My Mother Who’d Sucked on the Dry Cakes Secretively, the Words I Couldn’t Say

Regrets of should’ve done more for one’s own loved ones, translated…

On the year my mother turned eighty-two, she had herpes on the left side of her face and was hospitalized, and, I was in Taipei, helping my daughter with her recovery after birth for her second child, I couldn’t go back to Taichung to be with her. As I’d returned back to Taichung, my mother is already out of the hospital, the first look at her in my younger brother’s house, I’d started crying aloud, because the left side of her face had become, so damaged that it’s, disfigured already.

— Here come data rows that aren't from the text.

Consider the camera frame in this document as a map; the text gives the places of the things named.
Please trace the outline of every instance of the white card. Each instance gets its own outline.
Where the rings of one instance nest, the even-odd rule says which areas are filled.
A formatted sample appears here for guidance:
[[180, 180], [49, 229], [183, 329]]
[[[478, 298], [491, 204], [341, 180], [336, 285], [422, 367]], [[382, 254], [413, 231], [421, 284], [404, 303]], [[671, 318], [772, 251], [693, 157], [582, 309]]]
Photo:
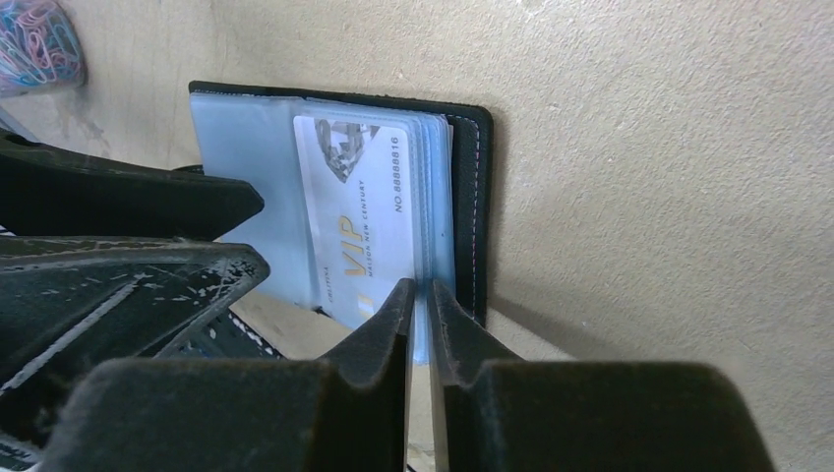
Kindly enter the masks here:
[[293, 126], [322, 310], [356, 328], [415, 276], [408, 134], [311, 116]]

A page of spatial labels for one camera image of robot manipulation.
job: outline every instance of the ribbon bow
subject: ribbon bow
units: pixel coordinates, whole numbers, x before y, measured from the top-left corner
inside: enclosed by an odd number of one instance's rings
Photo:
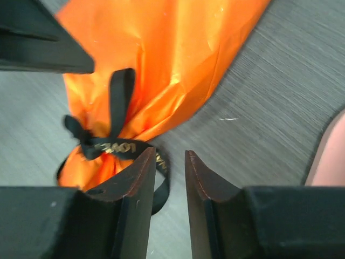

The three years that followed, every time I’d visited her, she’d called out in pain. The after effect of herpes is the pains from the nerve endings, and she’d lost her appetite too, but always hollered out that she was still hungry. In order to increase mom’s appetite, my younger brother prepared different foods every single day, but, she’d often just, took a few small bites, and couldn’t take in anymore food. And I’d also cooked the softer foods, so she could have a different taste.

not my photo…

One evening as I’d gone to visit with my mom, I saw her, sitting on the edge of her bed, sucking on a hard traditional style cake; because she didn’t have good teeth, she couldn’t manage a single bite, and her hand was trembling too. I saw, that that, was the result of feeling the starvations, but I’d not dared ask my younger brother if there are other kinds of foods available, feared that he might believe, that my mother had, poured out her sorrows to me.

I saw how mom was shaking up so much due to hunger, I’d told her, “the way you’re eating won’t satisfy your hunger quickly enough, soak the cakes into water, it’d become softer sooner, and you can eat it sooner.” After my mother heard me, she’d eaten HALF of the hard cakes, then, finally, let out that sigh of satisfaction.

just take one more bite, please!!!  Not my photo…

My mother, who’d been tortured by the pains from her herpes, died four years later, and to date, it’d been, two years since she’d died, I’d never done anything to upset her when she’s alive, but I didn’t do anything kind for her either. And that evening, I saw how hungry my mother became, and didn’t want to wake my younger brother up, just silently, sucked on the hard and dry cakes, the feelings of upset from her treating me unfairly compared to my brother all of a sudden, vanished, and, what replaced all that was, “Mom, I can’t bear to see you so hungry, it’d pains me”. But, I just, never managed these words out. And to this day, whenever I saw how shaken up she was due to hunger, I still couldn’t help it, but start to cry.

So, this, is how watching someone you loved suffer was so difficult, and, seeing her mother shaking from the hunger, had caused this woman to lose ALL those moments of life she felt she was treated so unfairly by her mother, and at that precise moment, she just wanted her mother to feel better, and, she did, make her mother feel better, by making the foods for her, but, she’s still left with the regrets, of saying those words of kindness to her own mother, but, I’m sure, that her mother felt how much her daughter cared for her through the daughter’s actions, because actions ALWAYS speak LOUDER than WORDS!